Shrimp In A'warm Remoulade'

Ingredients

55 gr paprika
26 gr cayenne pepper
40 gr black pepper
60 gr garlic powder
22 gr onion powder
50 gr salt
14 gr oregano
20 gr thyme
250 gr shrimp
30 ml vegetable oil
60 ml dry wine
60 ml lemon juice
180 ml vegetable oil
60 gr onions
90 gr green onions
26 gr celery
18 gr garlic
30 gr prepared horseradish
90 ml mustard
45 ml ketchup
5 gr parsley
3 gr salt
1 gr cayenne pepper
1 gr black pepper
1 extras
425 gr angel hair pasta

Instructions

Rustic Rub: Combine all ingredients in a bowl; mix well. Set aside for immediate use and stoer leftovers in an airtight container for up to three months.

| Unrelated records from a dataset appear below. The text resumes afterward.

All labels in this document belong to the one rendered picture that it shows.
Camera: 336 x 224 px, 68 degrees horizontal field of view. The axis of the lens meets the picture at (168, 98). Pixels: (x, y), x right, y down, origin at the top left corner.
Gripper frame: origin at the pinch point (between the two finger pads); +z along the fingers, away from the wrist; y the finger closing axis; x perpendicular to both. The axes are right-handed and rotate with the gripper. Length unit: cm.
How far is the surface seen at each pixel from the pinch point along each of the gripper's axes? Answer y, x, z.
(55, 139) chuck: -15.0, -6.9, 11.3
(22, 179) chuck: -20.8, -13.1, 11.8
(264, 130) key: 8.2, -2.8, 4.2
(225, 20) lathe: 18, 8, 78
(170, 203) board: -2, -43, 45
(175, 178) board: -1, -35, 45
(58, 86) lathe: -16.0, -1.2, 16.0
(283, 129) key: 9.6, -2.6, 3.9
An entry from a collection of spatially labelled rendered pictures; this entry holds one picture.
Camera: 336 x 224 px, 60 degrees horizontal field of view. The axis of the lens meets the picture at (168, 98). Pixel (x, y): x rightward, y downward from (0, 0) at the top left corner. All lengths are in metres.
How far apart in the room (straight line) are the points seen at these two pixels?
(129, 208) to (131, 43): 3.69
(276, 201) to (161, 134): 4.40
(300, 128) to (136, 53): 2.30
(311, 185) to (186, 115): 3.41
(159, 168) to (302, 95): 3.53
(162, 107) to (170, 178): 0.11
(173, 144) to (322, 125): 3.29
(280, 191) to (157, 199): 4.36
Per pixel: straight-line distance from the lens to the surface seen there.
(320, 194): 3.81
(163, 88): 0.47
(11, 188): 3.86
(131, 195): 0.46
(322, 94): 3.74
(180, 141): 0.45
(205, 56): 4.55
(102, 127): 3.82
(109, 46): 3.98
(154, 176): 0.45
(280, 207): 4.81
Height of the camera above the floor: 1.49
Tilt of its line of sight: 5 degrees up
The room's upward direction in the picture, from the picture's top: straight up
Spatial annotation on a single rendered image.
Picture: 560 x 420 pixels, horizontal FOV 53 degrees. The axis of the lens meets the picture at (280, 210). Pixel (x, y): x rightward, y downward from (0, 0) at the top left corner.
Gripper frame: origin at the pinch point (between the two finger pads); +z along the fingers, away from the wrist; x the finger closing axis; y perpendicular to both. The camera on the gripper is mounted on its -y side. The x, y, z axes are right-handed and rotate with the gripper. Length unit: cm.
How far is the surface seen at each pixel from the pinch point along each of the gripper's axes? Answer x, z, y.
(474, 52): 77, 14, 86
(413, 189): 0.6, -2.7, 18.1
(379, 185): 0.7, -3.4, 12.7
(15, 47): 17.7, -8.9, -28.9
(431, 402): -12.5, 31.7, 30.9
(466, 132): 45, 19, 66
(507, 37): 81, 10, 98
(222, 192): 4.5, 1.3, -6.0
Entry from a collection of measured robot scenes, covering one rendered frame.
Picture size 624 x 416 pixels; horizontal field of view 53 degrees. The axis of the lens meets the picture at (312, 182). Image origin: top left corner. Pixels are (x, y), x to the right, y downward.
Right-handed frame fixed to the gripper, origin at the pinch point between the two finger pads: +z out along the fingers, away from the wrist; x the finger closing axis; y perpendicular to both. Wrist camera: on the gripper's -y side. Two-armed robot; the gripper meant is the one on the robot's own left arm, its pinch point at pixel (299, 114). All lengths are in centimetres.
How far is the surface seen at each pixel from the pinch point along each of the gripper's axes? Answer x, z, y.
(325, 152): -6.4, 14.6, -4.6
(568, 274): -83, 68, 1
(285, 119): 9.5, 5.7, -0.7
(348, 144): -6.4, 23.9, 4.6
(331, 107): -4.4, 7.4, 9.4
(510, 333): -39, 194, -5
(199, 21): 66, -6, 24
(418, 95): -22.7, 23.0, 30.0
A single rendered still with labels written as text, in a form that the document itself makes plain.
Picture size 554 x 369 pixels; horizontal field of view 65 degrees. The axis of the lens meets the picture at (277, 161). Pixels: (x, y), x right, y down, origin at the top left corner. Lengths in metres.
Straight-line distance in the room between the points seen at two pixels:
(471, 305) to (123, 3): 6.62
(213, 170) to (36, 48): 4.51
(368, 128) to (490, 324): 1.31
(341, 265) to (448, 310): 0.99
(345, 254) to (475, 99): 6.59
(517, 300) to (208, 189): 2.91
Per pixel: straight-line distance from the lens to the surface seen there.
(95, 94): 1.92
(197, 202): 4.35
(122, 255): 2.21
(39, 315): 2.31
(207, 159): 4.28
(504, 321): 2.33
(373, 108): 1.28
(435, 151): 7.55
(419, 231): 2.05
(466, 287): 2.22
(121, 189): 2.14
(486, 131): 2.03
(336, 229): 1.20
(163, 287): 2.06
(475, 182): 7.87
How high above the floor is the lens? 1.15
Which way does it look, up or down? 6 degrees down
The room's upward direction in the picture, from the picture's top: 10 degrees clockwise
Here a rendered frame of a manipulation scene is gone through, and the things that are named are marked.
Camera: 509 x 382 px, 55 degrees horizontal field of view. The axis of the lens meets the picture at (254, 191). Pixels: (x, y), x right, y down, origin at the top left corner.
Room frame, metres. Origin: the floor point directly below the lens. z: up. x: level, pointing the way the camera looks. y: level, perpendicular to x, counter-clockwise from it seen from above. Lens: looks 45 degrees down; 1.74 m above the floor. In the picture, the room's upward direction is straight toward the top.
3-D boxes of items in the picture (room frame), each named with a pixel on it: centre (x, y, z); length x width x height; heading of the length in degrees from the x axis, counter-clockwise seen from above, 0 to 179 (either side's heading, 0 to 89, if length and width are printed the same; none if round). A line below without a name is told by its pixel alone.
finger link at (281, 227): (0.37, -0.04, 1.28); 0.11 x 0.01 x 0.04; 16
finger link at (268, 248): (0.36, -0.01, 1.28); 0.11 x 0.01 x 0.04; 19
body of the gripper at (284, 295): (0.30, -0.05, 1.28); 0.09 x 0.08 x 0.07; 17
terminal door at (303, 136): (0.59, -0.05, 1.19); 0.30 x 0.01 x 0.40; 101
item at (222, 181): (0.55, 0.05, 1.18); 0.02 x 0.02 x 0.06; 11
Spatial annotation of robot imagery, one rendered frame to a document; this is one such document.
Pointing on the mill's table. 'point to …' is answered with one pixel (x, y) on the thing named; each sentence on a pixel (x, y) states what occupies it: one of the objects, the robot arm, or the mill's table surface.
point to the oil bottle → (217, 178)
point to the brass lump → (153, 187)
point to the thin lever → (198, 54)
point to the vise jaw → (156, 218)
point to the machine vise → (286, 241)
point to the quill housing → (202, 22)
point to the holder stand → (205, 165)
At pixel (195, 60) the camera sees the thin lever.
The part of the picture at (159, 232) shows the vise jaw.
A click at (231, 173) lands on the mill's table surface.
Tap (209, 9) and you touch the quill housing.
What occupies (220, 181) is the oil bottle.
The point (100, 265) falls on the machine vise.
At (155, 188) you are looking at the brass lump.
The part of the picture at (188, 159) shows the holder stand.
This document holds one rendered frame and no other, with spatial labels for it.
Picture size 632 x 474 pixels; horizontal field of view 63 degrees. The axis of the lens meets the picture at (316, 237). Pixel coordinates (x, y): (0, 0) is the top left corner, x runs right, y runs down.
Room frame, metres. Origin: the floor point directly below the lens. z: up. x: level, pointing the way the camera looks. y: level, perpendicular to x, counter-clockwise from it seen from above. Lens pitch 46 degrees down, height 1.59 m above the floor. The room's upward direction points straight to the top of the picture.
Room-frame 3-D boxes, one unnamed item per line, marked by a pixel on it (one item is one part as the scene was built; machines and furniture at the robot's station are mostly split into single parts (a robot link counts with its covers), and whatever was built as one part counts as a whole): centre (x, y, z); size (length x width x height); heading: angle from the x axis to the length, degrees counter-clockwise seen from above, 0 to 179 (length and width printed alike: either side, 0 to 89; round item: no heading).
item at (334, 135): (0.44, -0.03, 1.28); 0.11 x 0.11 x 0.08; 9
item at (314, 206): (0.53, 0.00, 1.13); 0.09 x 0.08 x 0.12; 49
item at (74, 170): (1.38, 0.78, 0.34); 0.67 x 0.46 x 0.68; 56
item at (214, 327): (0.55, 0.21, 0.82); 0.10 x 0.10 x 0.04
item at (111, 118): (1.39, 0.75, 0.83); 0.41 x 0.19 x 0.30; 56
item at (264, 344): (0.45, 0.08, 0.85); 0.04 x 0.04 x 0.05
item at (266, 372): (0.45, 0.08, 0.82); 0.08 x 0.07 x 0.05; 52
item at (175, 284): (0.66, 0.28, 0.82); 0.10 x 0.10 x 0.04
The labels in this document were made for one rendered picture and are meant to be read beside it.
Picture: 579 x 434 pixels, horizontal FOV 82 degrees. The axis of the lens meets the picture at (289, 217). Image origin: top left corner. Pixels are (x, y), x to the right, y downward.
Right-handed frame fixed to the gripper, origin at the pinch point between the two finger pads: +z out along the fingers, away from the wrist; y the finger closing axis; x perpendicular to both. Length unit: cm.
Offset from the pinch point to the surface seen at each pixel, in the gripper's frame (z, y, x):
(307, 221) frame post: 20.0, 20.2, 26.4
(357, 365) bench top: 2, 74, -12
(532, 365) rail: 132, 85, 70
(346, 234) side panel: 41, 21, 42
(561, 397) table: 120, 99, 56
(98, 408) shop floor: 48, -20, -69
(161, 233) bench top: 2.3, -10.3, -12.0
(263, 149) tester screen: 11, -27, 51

Shrimp: Rub shrimp with 2 tablespoons rustic spice rub. Heat oil in skillet over medium heat. Saute shrimp for 3-4 minutes. Add quarter wine and cook for 1 more minute. While this sautes...

Remoulade Sauce: In a food processor, combine all Remoulade ingredients and process for 30 seconds.

After the shrimp has sauteed for about 4-5 minutes with the spice rub and wine, add 1 cup of the remoulade sauce from the processor and simmer for about 2 minutes. Add chopped green onions to finish.

Spoon shrimp and sauce over cooked angel hair pasta and serve.